During the progression of plaques, these clots that form in damaged areas of the arterial lining contribute to the narrowing of the artery lumen. Small blood clots that stick to the surface of the plaques gradually become incorporated into the plaque increasing its thickness. In advanced arteriosclerosis, blood clots, cholesterol and fats, fibrosis and calcium salts form complicated arteriosclerotic plaques. If this process is gradual and progressive other organs and vital functions will be affected over long periods of time. Amount of blood flow to the extremities can be compromised causing gangrene.

A similar progression of advanced arteriosclerosis commonly affects the arteries leading to the brain, heart and kidneys causing them to slowly fail. A more dramatic scenario is when a blood clot occurs in an artery that is already narrowed by plaques. In the coronary artery, this will deprive a part of the heart muscle of blood flow, causing death of that part of the heart and causing a heart attack (acute myocardial infarction). When the carotid artery to the brain is affected a stroke is the end result.

Nutritional deficiencies and arteriosclerosis

Dr. McCully further stated that over consumption of fats and cholesterol has not been proven to cause arteriosclerosis. Only oxycholesterols (a trace or contaminant associated with fat), he says is actually capable of initiating arteriosclerotic plaques. The medical community has never considered the vitamin deficiency theory (B 6, B 12 and folic acid) he proposes as possible cause for arteriosclerosis. But he thinks the overconsumption of fats, sugars and highly processed foods depleted of these vitamins, could be the single cause behind the nutritional deficiencies of these water-soluble easily destroyed vitamins.

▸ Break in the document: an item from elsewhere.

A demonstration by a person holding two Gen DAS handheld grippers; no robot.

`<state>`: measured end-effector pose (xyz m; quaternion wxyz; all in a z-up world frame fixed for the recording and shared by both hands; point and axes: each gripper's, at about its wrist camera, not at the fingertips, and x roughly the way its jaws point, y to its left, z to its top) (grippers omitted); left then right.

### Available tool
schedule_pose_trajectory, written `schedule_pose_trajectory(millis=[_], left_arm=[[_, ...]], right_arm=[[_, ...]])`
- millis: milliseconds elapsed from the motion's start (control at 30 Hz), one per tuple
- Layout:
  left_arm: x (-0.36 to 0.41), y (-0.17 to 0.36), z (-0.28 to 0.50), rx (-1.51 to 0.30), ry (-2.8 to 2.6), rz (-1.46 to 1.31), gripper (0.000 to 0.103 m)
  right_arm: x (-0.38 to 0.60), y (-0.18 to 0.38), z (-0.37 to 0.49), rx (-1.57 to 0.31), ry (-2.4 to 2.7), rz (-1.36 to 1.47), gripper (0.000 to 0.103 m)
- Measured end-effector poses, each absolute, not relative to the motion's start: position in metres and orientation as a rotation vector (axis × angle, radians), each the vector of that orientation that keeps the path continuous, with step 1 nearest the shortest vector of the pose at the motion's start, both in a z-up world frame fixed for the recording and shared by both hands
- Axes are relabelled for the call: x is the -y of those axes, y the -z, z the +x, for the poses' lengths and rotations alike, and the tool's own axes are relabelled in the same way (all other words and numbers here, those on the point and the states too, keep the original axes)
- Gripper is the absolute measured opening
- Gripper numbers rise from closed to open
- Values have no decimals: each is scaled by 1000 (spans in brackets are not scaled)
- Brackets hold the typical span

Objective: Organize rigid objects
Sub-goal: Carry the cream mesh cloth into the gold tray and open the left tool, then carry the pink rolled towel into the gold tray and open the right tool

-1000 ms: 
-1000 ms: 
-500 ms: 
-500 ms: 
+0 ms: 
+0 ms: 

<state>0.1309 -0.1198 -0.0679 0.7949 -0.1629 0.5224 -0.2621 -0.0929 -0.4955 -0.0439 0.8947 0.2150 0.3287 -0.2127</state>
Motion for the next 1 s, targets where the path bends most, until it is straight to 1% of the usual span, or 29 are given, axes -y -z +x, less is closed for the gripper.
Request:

Prevention of arteriosclerotic heart disease and the homocysteine theory

Is there proof that lowering homocysteine decreases the risk of heart disease? When Dr. McCully was doing his research, there was no information regarding this in the medical literature nor funding for trial of this kind. Government funding agencies repeatedly ignored proposals for a large scale trial of the homocysteine theory. The first piece of evidence came from the study of children with homocystinuria, who after being treated with B vitamins, showed a significant decrease in the risk of blood clots. Similarly, in 1962 Dr. John Ellis proved that high doses of B 6 given to patients with carpal tunnel syndrome reduced their risk of heart attack or chest pain by 75%.

Arteriosclerosis and the homocysteine theory

The homocysteine theory proves arteriosclerosis is caused by a toxic effect of a by-product of protein breakdown. Fats and sugars are understood to contribute because of the loss of B 6 and folic acid through processing, refining and preservation of foods, creating an imbalance between the abundant methionine from foods of animal origin and the amount of these vitamins needed to keep homocysteine from building up. In homocysteine there is a deposition of fats and cholesterol that damage the artery walls by interfering in normal oxygen processing and accumulation of free radicals. Unsaturated fish oils, together with B 6, B 12, folic acid, riboflavin, choline and troxerutin (an antioxidant of plant origin) decrease both homocysteine and LDL levels.

The homocysteine theory offers explanations for arteriosclerosis that are hard to answer with the cholesterol theory. The low incidence of arteriosclerosis in Eskimos despite the high intake of fat and cholesterol is explained by the high intake of unsaturated fatty acids and B6 from fish oil.

Concluding, Dr. McCully proved that homocysteine has a direct effect on arteriosclerosis by damaging the cells of the artery walls. High dietary intake of protein, specifically methionine, and low intake of the B vitamins cause an accumulation of homocysteine leading to arteriosclerosis.